52% des Français veulent des produits de marque en vrac par exemple. Pouvoir les retrouver en vrac ainsi qu’une large variété est indispensable.
Réseau Vrac est donc là pour encourager le marché, les producteurs et les distributeurs à développer ce mode de vente. Cela peut passer par l’innovation (avec notre Tremplin Innovation par exemple), mais aussi par la levée de freins législatifs (ex. notre action sur huile d’olive en 2018 pour permettre qu’elle soit vendue en vrac).
- Travailler sur le modèle économique.
Nous en sommes conscients, la filière vrac est jeune et petite comparée au pré-emballé jetable qui domine depuis plusieurs décennies et donc est largement optimisé et a de gros volumes.
L’objectif est de trouver des mécanismes pour soutenir économiquement la filière, avant que les volumes ne soient suffisants pour rentabiliser les investissements. Le consommateur, dans tous les cas, ne doit pas payer plus cher ses produits en vrac.
- Sensibiliser et éduquer.
Nous agissons en soutien des pouvoirs publics sur les aspects de sensibilisation et d’éducation : inscrire le vrac dans les programmes scolaires, organiser le « Mois du Vrac » en mars chaque année, et accompagner évidemment tous les acteurs de la chaîne de valeur (le producteur qui doit adapter ses chaînes, le magasin, le consommateur).
Comment vois-tu le marché du vrac aujourd’hui en France ?
Le vrac a une vraie belle carte à jouer dans un contexte d’inflation et de hausse du coût des matières premières.
La filière a bien résisté à la crise Covid, et la préoccupation N°1 des Français quand on leur parle de consommation responsable reste la réduction des emballages.
Par ailleurs, le choix de la juste quantité permet de faire ses courses sans se restreindre ni trop dépenser : « même en période de crise, on peut concilier fin du monde et fin du mois ».
Depuis mai 2021, le contexte est malgré tout difficile : une partie de la population en transition pendant la période Covid n’est pas revenue totalement.

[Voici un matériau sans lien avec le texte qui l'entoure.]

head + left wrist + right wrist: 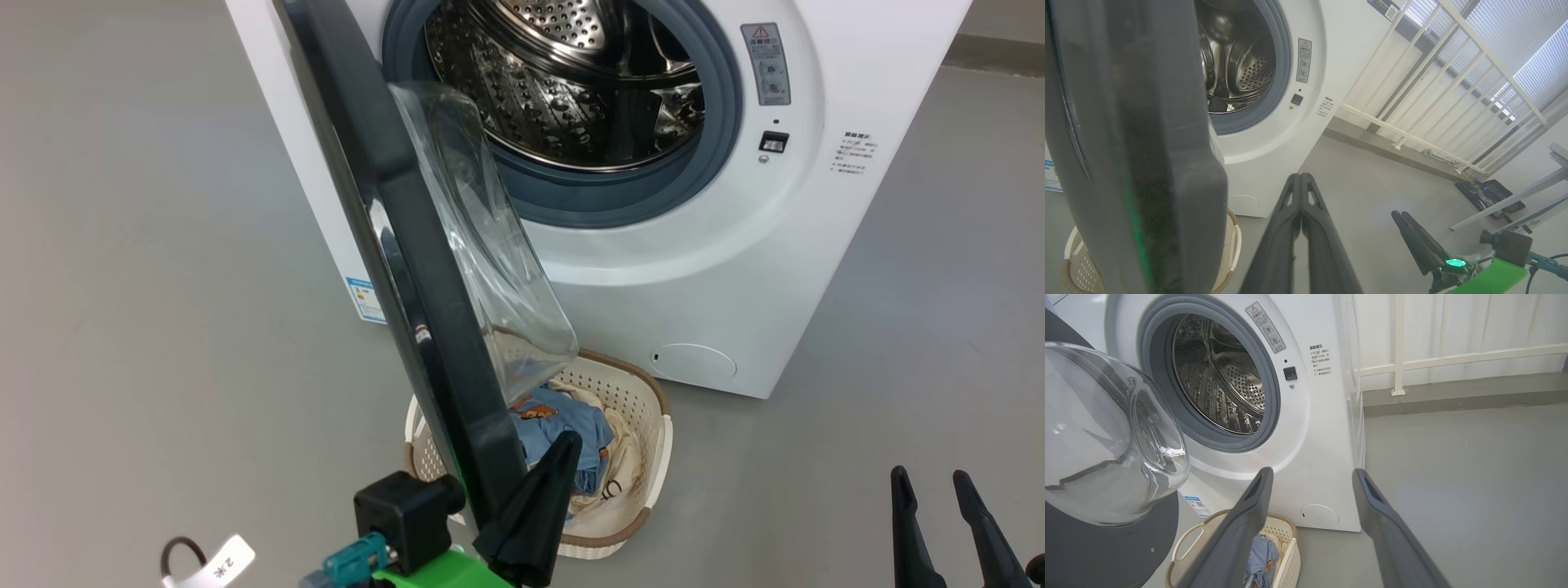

Le contexte anxiogène dans lequel nous vivons ne permet pas à mon sens, de mobiliser les consommateurs sur les enjeux environnementaux et d’engager un changement de leurs modes de consommation.
Ils en ont envie mais n’ont pas forcément l’énergie et la disponibilité pour le faire.
C’est pour cela que l’offre doit perpétuellement évoluer pour leur faciliter le passage au vrac et que nous devons continuer à prendre la parole positivement sur le sujet en faisant valoir tous les atouts du vrac.
Selon toi, quel rôle doivent jouer les marques et les distributeurs par rapport au marché du vrac et de la consigne ?
Les Distributeurs sont le 1er point de contact avec les consommateurs, ils se doivent d’offrir une alternative au pré-emballé jetable : une offre variée, un même niveau de qualité, un niveau de prix acceptable.
Les marques, de leur côté, ont une responsabilité avec la stratégie 3R qui va leur imposer 10% d’emballages réemployés en 2027, et ne peuvent donc plus raisonner uniquement avec « l’ancien modèle ».
Vrac et réemploi, même combat ?
Nous avons en commun le réemploi des emballages consommateurs ou fabricants. Il ne faut donc pas les opposer mais bien les penser comme complémentaires. Ils sont tous deux une modalité alternative aux emballages à usage unique et représentent l’avenir ! Par exemple, certains produits ne peuvent être vendus en vrac pour des raisons techniques ou législatives, les vendre dans des emballages réemployable est dans ce cas tout à fait adapté. Tout dépend également des moments de vie, et des habitudes de consommation.